It seems that a lot of the root cause of Alzheimer's advancing to the stages where it's causing cognitive decline is brain inflammation. Keep that
down and it either slows, stops or reverses.
Some things that work on that and seem to work in the lab:
1) tight sugar control
Some docs are calling Alzheimer's "type 3 diabetes" - excess sugar causes both insulin resistance in neurons and inflammation. My paternal family side
is prone to poor sugar control, and tada! Alzheimer's. So for us, at least, that's a problem. Not even diabetes, really, just if you look at the
glucose tolerance test numbers we're all over the damned place when the sugar hits the fan before we recover, and then it's type 2 diabetes in our
later years.
I discovered in college I could not eat starchy crap food or drink sugar drinks without becoming an imbecile for hours. So, I quit. I have bread,
pasta or potatoes about once a quarter to remind me how bad I feel after I eat it. I measured my CRP before and after once, I have a measurably bad
inflammatory reaction to it. So, it's something like paleo for me, all the time.

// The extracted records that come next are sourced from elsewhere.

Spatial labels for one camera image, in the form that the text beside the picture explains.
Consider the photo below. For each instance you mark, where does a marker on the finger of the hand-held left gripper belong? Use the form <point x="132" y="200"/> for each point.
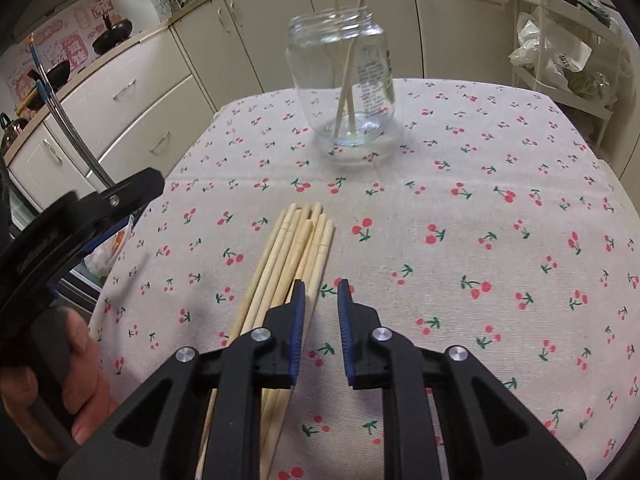
<point x="137" y="187"/>

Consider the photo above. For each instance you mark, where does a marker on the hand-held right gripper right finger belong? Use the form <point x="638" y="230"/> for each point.
<point x="345" y="330"/>

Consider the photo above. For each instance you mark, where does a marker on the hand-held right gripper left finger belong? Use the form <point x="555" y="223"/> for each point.
<point x="298" y="330"/>

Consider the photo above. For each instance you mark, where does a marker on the bundle of wooden chopsticks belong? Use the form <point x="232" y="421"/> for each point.
<point x="280" y="260"/>

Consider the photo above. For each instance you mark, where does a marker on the clear glass jar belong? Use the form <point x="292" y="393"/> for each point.
<point x="320" y="85"/>

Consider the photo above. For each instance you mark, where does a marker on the person's left hand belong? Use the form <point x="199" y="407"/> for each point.
<point x="90" y="375"/>

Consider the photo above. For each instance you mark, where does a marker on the plastic bag with orange contents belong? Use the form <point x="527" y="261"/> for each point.
<point x="106" y="252"/>

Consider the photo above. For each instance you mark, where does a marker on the cream kitchen drawer cabinet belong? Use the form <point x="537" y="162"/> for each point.
<point x="125" y="110"/>

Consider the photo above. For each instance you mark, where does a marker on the metal pole with blue grip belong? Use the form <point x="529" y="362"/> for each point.
<point x="65" y="115"/>
<point x="75" y="135"/>

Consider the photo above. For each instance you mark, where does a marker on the copper kettle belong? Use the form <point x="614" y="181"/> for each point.
<point x="10" y="131"/>

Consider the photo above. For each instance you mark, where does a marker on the black frying pan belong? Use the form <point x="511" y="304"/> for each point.
<point x="52" y="76"/>

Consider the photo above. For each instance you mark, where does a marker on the black wok with lid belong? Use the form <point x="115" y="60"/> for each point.
<point x="112" y="40"/>

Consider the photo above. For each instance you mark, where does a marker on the cherry print tablecloth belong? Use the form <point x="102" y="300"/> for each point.
<point x="450" y="210"/>

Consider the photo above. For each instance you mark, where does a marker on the cream kitchen door cabinet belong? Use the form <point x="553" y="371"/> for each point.
<point x="260" y="40"/>

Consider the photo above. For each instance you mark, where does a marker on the white plastic bag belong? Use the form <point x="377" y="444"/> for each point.
<point x="550" y="52"/>

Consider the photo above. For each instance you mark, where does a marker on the bag of green vegetables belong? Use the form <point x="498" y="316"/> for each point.
<point x="589" y="85"/>

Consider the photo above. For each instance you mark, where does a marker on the white storage rack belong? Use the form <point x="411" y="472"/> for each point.
<point x="600" y="30"/>

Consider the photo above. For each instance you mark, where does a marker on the pink wall stickers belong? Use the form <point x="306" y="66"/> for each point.
<point x="65" y="42"/>

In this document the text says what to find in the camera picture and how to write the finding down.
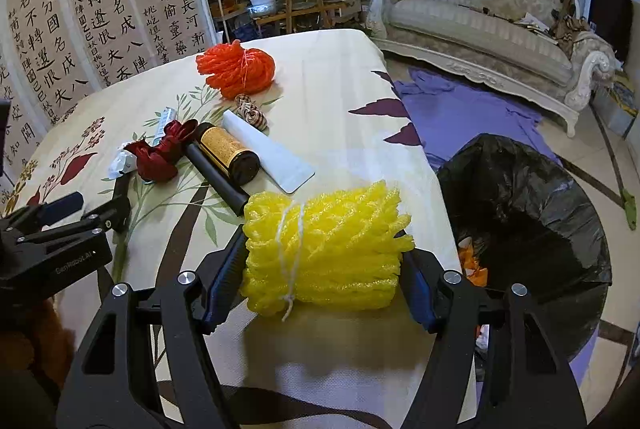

2) low dose anti-inflammatories
There is at least one NSAID that crosses the blood-brain barrier and reduces inflammation in the brain, and that's mefenamic acid. It's a very old
school first gen NSAID. In animal studies, it reversed Alzheimer's. It's pretty cheap. I take small doses daily. Bonus: you can easily stave off the
potato-retardation by taking it. But the inflammatory reaction I have to sweets and starches lasts longer than the Ponstan dose, so if you're going to
eat that chocolate cake, you have to take Ponstan every six hours for about 24 hours. In general, it's not worth it. I've about stopped any crappy
carbs and now sugar tastes too sweet anyway.
3) leukotriene inhibitors
Part of why your brain becomes inflamed is that white blood cells become alarmed by various false alarms, among them sugars and I'd suspect
neurofibrillary tangles as well. They rush in and sound the alert by releasing leukotrienes, and then you get swelling, decreased circulation, and
more tangles. So a leukocyte stabilizer that crosses the blood-brain barrier can limit that somewhat. There is a cheap one with a long track record
called montelukast. It also reverses Alzheimer's in animal studies.